Le sirvieron el café. Esta vez no desdobló el periódico. Se echó un azucarillo que disolvió lentamente dándole vueltas con la cucharilla como si contara el número exacto que tenía que hacerla girar a la derecha, para después cambiar y hacerla girar hacia la izquierda. A pesar de que el café humeaba abundantemente, le probó con un sorbo largo; miró al camarero que le había atendido con una mirada de aprobación, carraspeó como solía y dirigiendo sus ojos penetrantes pero amables hacia mí, dijo: "...Joven, hace tiempo que le vengo observando y creo que usted es la persona idónea para llevar a cabo un encargo que, los años, impiden que lo haga yo.
Me gustaría que realizara un viaje en mi lugar y que llevara usted este pequeño paquete a la dirección que he escrito en este sobre. Naturalmente, correré con todos los gastos del desplazamiento: transporte, hotel, comidas, etc.

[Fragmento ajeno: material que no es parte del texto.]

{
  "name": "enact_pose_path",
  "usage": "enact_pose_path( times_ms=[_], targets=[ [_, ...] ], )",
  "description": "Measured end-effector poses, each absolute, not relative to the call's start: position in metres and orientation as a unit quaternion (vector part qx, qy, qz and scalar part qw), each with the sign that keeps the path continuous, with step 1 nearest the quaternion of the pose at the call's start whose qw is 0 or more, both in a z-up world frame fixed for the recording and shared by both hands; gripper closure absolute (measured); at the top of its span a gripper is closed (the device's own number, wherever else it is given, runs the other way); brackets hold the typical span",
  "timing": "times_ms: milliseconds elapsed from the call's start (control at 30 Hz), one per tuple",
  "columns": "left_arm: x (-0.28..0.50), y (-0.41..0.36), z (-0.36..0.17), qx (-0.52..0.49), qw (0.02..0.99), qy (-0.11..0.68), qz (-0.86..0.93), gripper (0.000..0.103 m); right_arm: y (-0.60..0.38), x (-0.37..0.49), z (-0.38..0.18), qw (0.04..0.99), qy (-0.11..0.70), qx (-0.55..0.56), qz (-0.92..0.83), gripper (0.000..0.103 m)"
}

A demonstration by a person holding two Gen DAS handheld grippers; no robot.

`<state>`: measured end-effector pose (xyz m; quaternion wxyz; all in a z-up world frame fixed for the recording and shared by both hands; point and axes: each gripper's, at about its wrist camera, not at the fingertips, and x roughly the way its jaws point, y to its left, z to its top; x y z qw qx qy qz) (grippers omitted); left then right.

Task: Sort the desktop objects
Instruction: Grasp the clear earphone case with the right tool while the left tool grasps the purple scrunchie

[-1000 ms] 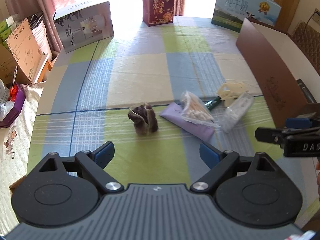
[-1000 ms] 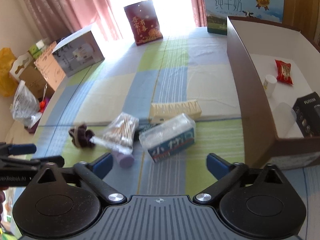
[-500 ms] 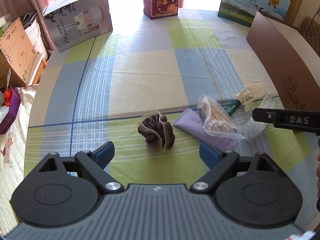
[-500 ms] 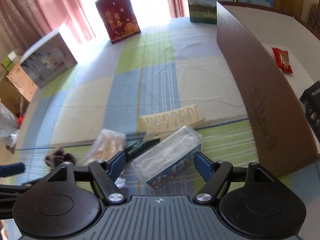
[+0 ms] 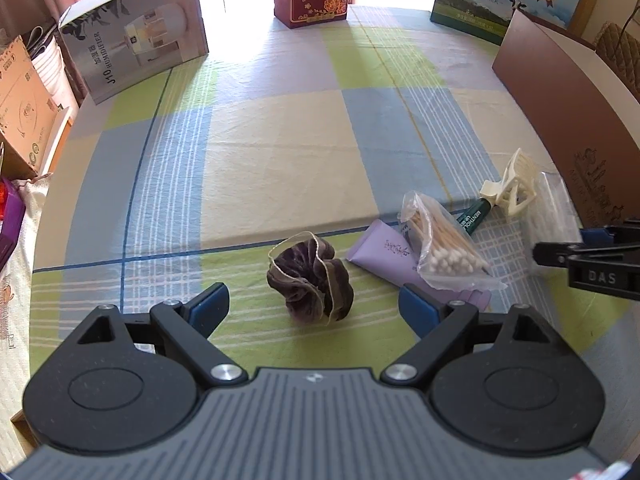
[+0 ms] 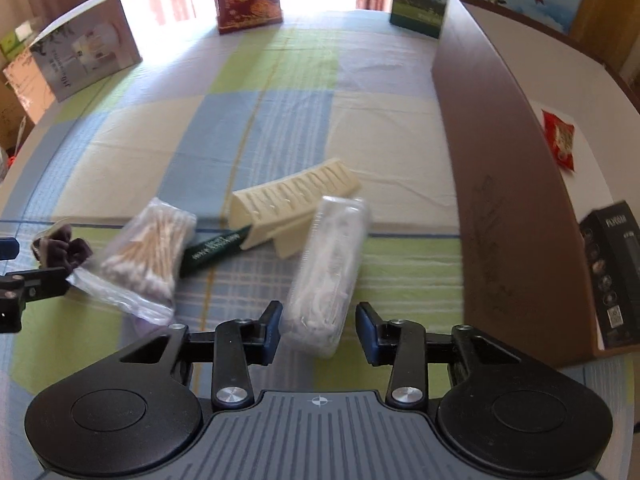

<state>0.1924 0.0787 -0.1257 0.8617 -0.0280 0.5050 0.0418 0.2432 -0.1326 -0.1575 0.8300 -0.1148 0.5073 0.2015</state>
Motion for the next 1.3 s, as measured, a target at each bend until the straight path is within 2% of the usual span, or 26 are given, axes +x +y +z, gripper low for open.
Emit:
enact_pose_path(
  times_ms=[133, 300, 433, 500, 533, 633, 833, 867, 1300],
  targets=[
    [0.199, 0.081, -0.133, -0.032, 0.861, 0.506, 0.040, 0.014, -0.137, 0.248, -0.158, 0.834, 0.505, -0.107, 0.194, 0.065],
    [0.207, 0.083, -0.143, -0.033, 0.859, 0.509, 0.044, 0.023, -0.140, 0.252, -0.157, 0.838, 0.500, -0.095, 0.197, 0.065],
    [0.212, 0.086, -0.150, -0.035, 0.856, 0.514, 0.042, 0.042, -0.139, 0.255, -0.158, 0.839, 0.497, -0.097, 0.201, 0.065],
    [0.213, 0.088, -0.154, -0.043, 0.853, 0.518, 0.037, 0.060, -0.139, 0.256, -0.158, 0.839, 0.496, -0.099, 0.203, 0.064],
    [0.213, 0.090, -0.155, -0.049, 0.852, 0.521, 0.034, 0.073, -0.138, 0.256, -0.158, 0.839, 0.494, -0.100, 0.204, 0.064],
    [0.210, 0.092, -0.155, -0.060, 0.852, 0.519, 0.030, 0.080, -0.137, 0.258, -0.157, 0.841, 0.488, -0.107, 0.209, 0.064],
    [0.197, 0.092, -0.150, -0.051, 0.852, 0.520, 0.032, 0.082, -0.133, 0.258, -0.157, 0.843, 0.473, -0.131, 0.222, 0.066],
    [0.194, 0.092, -0.149, -0.052, 0.852, 0.520, 0.032, 0.083, -0.132, 0.257, -0.156, 0.842, 0.471, -0.136, 0.226, 0.075],
    [0.163, 0.075, -0.124, -0.053, 0.856, 0.514, 0.020, 0.083, -0.158, 0.224, -0.128, 0.829, 0.478, -0.091, 0.277, 0.075]
  ],
)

Créame que, después de haber sopesado varias opciones, incluidos, por supuesto,  servicios de mensajería, he llegado a la conclusión de que necesito un medio menos frío y creo, sinceramente, que usted puede aportar el grado de afecto y voluntad que mi tarea precisa".
Permaneció un momento callado, estudiando mi rostro para detectar el más mínimo atisbo de reacción en él; pero si fue así no soy consciente de haberla provocado; el caso es que, de inmediato, prosiguió: "...La dirección, como ya le he dicho, está escrita en el sobre. Quiero que lleve esta alianza que contiene el paquete, a esas señas y quiero que se la entregue, personalmente, a su destinataria, quien la debería haber lucido en su dedo hace muchos años ¿Lo hará?"
A la mañana siguiente decidí hacer el mismo trayecto que, en su historia, el narrador nos había contado. Cogí un tren, pasando por Miranda de Ebro, donde hice transbordo para llegar a Logroño emulando, de esa manera, otro viaje hecho muchos años atrás, por mi solicitante.
Cuando me bajé del tren, en la misma estación, leí el sobre cuya inscripción comenzaba: "Para Carmen".

Y hacia allí, en ese instante, me dirigí.



Presentado al XIII Certamen Literario del Ateneo Cultural Paterna, Valencia.- Apartado: II Concurso de Cuentos Familia Herrero - Pons.